4. the claw of the feeding mechanism has simple structure and can adapt to strip steel coil raw materials to be wound with different inner diameter sizes.
Drawings
FIG. 1 is a prior art conventional solid-coiled transformer core;
fig. 2 is a schematic view of a single-frame core of a conventional stereoscopic transformer core;
FIG. 3 is a schematic view of a single-frame core to be manufactured by the winding apparatus of the present invention;
FIG. 4 is a schematic view of a single frame iron core to be manufactured by the winding apparatus of the present invention after being cut;
FIG. 5 is a flow chart of a single frame iron core and a three-dimensional winding transformer iron core to be manufactured by the winding device of the present invention;
FIG. 6 is a structural view of the roll forming apparatus of the present invention;
FIG. 7 is an enlarged view of the feed mechanism of FIG. 6;
FIG. 8 is another directional view of the winding mechanism of FIG. 6;
fig. 9 is a structural view of a transformer core in which single-frame cores to be manufactured by the winding apparatus of the present invention are assembled into a three-dimensional wound transformer core.

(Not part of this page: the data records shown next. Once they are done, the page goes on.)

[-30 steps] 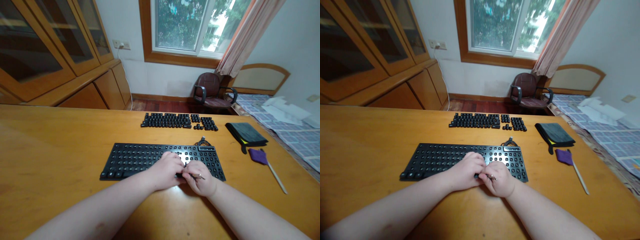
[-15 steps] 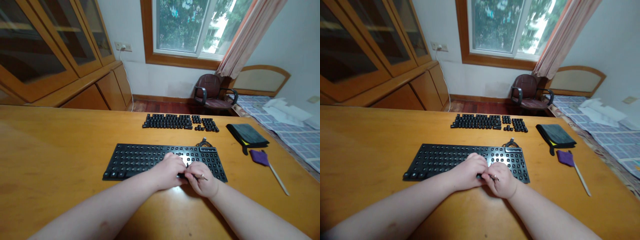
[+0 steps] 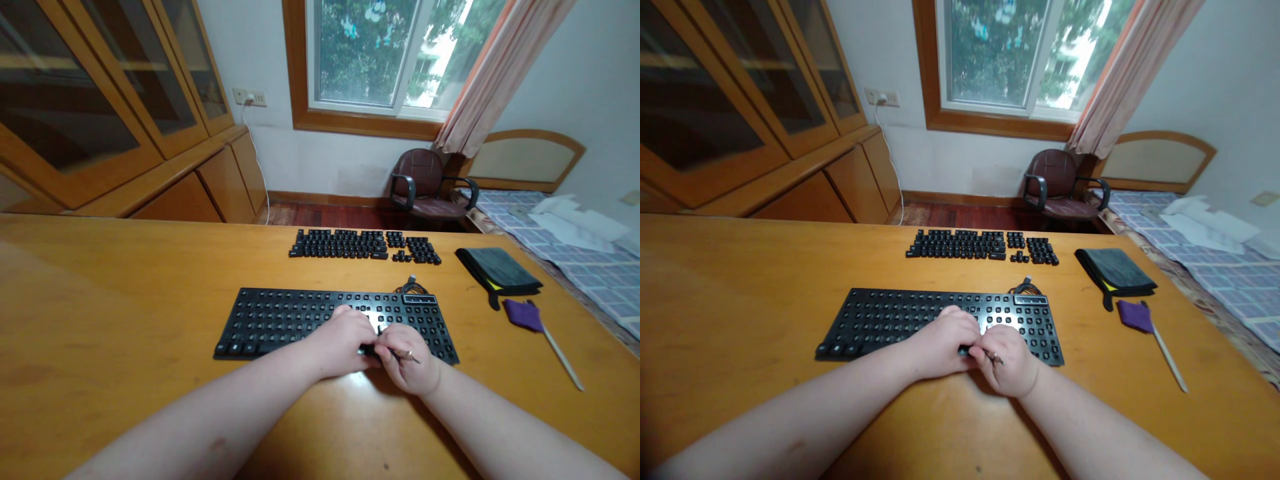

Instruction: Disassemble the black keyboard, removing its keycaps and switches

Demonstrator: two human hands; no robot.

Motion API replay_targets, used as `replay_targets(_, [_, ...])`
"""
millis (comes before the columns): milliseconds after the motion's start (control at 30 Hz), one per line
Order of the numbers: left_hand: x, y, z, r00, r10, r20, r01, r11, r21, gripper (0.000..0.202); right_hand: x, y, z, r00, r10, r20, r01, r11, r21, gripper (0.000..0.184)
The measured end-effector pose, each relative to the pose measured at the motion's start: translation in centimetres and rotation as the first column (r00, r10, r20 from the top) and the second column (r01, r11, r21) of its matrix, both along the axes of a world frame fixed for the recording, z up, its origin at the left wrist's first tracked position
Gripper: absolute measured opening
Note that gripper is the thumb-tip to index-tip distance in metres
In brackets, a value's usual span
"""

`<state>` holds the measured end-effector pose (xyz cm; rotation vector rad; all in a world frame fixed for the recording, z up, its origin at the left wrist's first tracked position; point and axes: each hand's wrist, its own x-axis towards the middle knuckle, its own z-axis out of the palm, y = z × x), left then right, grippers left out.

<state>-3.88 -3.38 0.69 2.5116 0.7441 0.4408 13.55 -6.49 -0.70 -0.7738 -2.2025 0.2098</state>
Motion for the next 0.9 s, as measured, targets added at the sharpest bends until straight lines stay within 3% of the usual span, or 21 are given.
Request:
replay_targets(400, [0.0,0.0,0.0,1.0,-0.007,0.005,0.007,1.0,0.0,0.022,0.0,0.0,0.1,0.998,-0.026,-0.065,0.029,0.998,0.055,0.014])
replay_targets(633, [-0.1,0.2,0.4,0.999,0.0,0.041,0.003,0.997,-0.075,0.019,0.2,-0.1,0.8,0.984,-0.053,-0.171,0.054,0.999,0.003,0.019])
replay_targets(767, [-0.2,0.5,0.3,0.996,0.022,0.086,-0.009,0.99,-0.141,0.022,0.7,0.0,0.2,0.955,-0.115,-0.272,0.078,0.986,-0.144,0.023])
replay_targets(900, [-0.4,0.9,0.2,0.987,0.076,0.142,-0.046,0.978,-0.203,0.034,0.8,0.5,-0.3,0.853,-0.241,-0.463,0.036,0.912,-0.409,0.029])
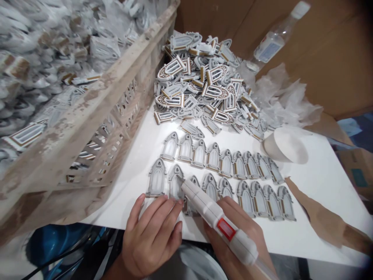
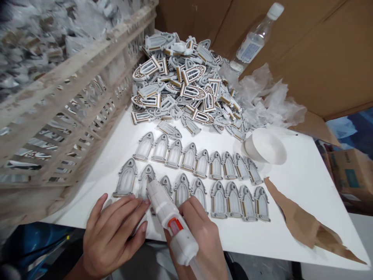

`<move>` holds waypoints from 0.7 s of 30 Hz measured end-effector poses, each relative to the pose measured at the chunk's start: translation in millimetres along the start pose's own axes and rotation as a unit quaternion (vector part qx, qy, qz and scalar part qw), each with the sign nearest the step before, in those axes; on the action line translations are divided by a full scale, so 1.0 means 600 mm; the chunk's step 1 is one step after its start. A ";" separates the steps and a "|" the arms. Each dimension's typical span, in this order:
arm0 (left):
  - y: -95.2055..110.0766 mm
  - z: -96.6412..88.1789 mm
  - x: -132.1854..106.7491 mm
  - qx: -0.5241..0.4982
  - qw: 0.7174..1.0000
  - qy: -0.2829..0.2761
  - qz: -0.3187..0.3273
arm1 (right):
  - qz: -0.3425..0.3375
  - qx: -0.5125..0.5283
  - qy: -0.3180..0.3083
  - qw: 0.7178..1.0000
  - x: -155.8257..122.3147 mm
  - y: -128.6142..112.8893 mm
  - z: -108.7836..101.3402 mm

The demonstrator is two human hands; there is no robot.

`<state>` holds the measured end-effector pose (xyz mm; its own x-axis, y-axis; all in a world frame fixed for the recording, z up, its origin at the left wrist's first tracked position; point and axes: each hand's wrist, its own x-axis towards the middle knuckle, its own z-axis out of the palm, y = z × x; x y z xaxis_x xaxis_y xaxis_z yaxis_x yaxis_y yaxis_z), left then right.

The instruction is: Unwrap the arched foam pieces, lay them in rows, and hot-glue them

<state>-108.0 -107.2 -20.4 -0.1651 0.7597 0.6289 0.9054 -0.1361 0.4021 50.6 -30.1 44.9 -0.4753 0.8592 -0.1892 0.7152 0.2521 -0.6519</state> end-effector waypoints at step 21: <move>0.001 -0.001 -0.001 -0.005 1.000 -0.001 0.002 | 0.020 0.021 0.001 1.000 -0.001 0.003 0.005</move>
<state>-107.6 -108.4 -20.2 -0.1616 0.7600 0.6296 0.9022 -0.1447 0.4063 50.6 -31.4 41.8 -0.4458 0.8690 -0.2149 0.7118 0.1985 -0.6738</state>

The reference numbers in the figures illustrate: 1. a feeding mechanism;
11. a support; 13. a rotating shaft; 14. a boundary beam; 15. a connecting rod; 16. a cross bar; 17. mounting a plate; 18. a support bar;
2. a tensioning mechanism;
21. a support frame; 22. a fixed wheel; 23. a slide rail; 24. a slider; 25. a movable wheel;
3. a winding forming mechanism;
31. a base; 32. moving the support; 33. a motor; 34. a rotating shaft; 35. fixing a bracket; 36. a roller; 37. a speed reducer; 38. a bearing seat; 39. a sleeve; 310. a telescopic rod; 311. a guide rail; 312. and a screw pair.

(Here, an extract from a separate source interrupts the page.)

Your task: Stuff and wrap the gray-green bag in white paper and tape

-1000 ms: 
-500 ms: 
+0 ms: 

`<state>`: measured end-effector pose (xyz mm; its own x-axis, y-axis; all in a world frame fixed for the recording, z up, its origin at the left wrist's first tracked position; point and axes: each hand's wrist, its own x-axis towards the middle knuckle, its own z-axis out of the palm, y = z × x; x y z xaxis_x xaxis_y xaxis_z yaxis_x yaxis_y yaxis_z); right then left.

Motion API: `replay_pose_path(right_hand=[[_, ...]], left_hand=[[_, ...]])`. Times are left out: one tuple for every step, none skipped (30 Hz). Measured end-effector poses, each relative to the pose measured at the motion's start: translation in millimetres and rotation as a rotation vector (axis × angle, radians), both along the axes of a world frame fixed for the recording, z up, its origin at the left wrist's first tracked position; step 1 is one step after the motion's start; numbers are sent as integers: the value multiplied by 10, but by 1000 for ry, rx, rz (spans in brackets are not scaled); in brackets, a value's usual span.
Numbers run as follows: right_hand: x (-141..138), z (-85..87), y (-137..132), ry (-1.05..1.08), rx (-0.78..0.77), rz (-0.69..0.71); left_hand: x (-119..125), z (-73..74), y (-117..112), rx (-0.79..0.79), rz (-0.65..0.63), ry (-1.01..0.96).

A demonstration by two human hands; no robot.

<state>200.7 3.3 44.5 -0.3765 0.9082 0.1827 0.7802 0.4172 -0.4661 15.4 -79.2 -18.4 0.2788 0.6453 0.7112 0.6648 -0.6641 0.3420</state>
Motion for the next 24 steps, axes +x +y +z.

4. A single-frame iron core; 5. an iron yoke; 6. a core limb; 7. a cambered surface; 8. a bevel.
Detailed Description
In order to make the objects, technical solutions and advantages of the embodiments of the present invention more apparent, the technical solutions of the embodiments of the present invention will be described clearly and completely with reference to the accompanying drawings of the embodiments of the present invention, and it is obvious that the described embodiments are some, but not all embodiments of the present invention. All other embodiments, which can be obtained by a person skilled in the art without any inventive step based on the embodiments of the present invention, are within the scope of the present invention. Thus, the following detailed description of the embodiments of the present invention, presented in the figures, is not intended to limit the scope of the invention, as claimed, but is merely representative of selected embodiments of the invention.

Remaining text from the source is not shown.